With one- and two-click checkout fast becoming the norm when shopping online, the game is all about speed.

Increased conversions and therefore sales are powering growth, with the UK eCommerce market alone generating almost £100 billion in revenue in 2021.

But for many merchants, growth is stymied by the delay in funds being transferred from marketplaces.

Amazon, OnBuy or Fruugo will take money off your credit card straight away as you place the order – but when a third-party merchant has sold you the goods, they’re not going to be paid straight away,” Storfund co-founder Akbar Ahsan explains to BusinessCloud. 

“There are different reasons for them to sit on that money: some of it is to do with statutory laws – you’ve got 14 days to return the goods – and some of it is to do with performance of the merchant, shipping times, the goods themselves. 

“There are some goods that have very high return rates… but then there are others which have very low return rates: nobody’s going to return toilet paper!”

The marketplaces devise algorithms to take into account various attributes of the goods, merchants, season and marketplace itself. Ahsan says this is how they determine when to pay the merchant the money. 

“We’ve seen anything from 14 days to 45 days,” he says. In a weird way, eCommerce is all about speed, selling more and selling quicker; but if you had a bricks-and-mortar shop, you get paid straight away. That doesn’t happen in eCommerce.

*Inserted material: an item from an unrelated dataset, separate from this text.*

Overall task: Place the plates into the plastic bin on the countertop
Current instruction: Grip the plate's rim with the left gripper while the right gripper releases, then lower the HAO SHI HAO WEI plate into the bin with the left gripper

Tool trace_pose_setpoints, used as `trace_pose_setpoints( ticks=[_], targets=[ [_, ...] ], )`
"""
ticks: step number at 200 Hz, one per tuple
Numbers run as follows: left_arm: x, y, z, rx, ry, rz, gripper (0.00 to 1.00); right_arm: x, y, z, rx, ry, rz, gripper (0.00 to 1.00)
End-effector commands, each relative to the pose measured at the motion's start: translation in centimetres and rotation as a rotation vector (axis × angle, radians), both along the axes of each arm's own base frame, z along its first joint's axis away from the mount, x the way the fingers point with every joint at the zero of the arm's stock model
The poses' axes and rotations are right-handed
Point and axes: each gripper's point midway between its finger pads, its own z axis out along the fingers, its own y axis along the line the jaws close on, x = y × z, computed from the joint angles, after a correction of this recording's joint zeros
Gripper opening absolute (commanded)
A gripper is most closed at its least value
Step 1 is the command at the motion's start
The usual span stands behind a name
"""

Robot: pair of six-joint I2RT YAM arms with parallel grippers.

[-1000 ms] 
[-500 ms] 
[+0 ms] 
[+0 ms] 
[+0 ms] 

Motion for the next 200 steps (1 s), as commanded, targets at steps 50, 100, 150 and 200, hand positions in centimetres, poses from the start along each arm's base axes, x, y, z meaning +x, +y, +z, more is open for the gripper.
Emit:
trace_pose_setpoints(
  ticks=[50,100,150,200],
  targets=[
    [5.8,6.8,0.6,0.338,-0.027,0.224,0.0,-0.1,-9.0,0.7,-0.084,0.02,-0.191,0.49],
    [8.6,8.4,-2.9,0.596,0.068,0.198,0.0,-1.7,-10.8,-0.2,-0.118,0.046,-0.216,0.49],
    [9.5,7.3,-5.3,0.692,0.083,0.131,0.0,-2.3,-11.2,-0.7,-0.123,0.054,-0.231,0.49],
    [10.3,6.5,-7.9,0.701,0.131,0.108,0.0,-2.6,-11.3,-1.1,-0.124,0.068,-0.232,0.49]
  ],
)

“That’s what we’ve stepped up to solve.”

Storfund was co-founded in 2018 by former investment bankers Ahsan and George Brintalos, friends and former flatmates who met while working at Barclays Capital 20 years ago.

Bootstrapping was difficult but made our business solid

The London startup offers retailers immediate payment on the sales they make, eliminating the long wait for payment which causes a cashflow problem for small businesses. It secured a massive £300 million financing deal last year to fund its model, with specialist FinTech investor Fasanara Capital committing £100m immediately and a further £200m when Storfund expands into China.

Brintalos, an economist and engineer, designed the mathematical models behind Storfund and manages its Athens-based engineering team, while Ahsan has taken the lead on business development and customer insight.

“We’re active on six different marketplaces and will probably be active on 10 by the end of the year,” says Ahsan. “We integrate directly with the marketplace and pull data out from them – some on a live feed, some once a day.” 

Key risks it eliminates

At the end of a day’s trading, Storfund pays out on 80% of sales immediately. As this is net of sales and returns, it takes into account if a product has been returned and refunded.

“There are two key risks that we eliminate in the way we use technology versus a conventional invoice discounting business,” explains Ahsan.

“One is the verification risk: the marketplace tells us what they owe you rather than you telling us, so we don’t need to verify any invoices. The other is to partner with payment service providers – this is where a large part of our USP lies – to ensure that the payment comes straight from the marketplaces to us.”

Storfund’s target is to reach £5 billion in annual financing for eCommerce retailers by 2024. It already offers its services into North America and Europe, with plans to expand to Latin America and Asia Pacific. It has made a series of key executive hires to drive this growth.

The platform is Amazon’s only approved global provider of factoring – immediate payment on sales – delivering its service in 17 out of Amazon’s 20 marketplaces. It has also secured partnerships with Cdiscount, France’s largest marketplace; PcComponentes, a leader in Spain; and Back Market, a pioneer in the circular economy.

How we executed our all-important US launch

International growth

With eCommerce companies driving international sales – for example, Storfund has UK customers which sell Marmite and UK-made Cadbury’s in the US – Ahsan says its product is easily transportable across borders. However a lot of work goes into providing an optimised local solution.

“It’s a non-regulated product in most countries in the world, which makes our lives easier,” he says. “The main challenges we have lie in the partnerships that we sign with local marketplaces: you have to get a good understanding of the working culture.

“We need to spend time and effort to understand each marketplace’s cultural nuances – what works, what doesn’t. Sometimes things spin on one word that might not translate properly across different languages.

“Technology removes a lot of barriers that traditional businesses have: we can switch on in a new country with a new marketplace within a few weeks if everything goes to plan, whereas if you want to do the traditional way, it’s going to take you six months or a year to go in country, set something up, hire people.

“We’ve said ‘no’ to countries where we felt that what we do would be regulated and we would have other hurdles in place. There are some countries which, for example, have exchange controls in place: you could be a UK-based trader selling in Hong Kong, in South Africa, in Dubai… but if you’re doing that, that means money has to flow cross-border. 

“So there have been instances where the opportunities looked interesting, but there were a lot of regulatory hurdles – and so we weren’t in a position to take that any further.”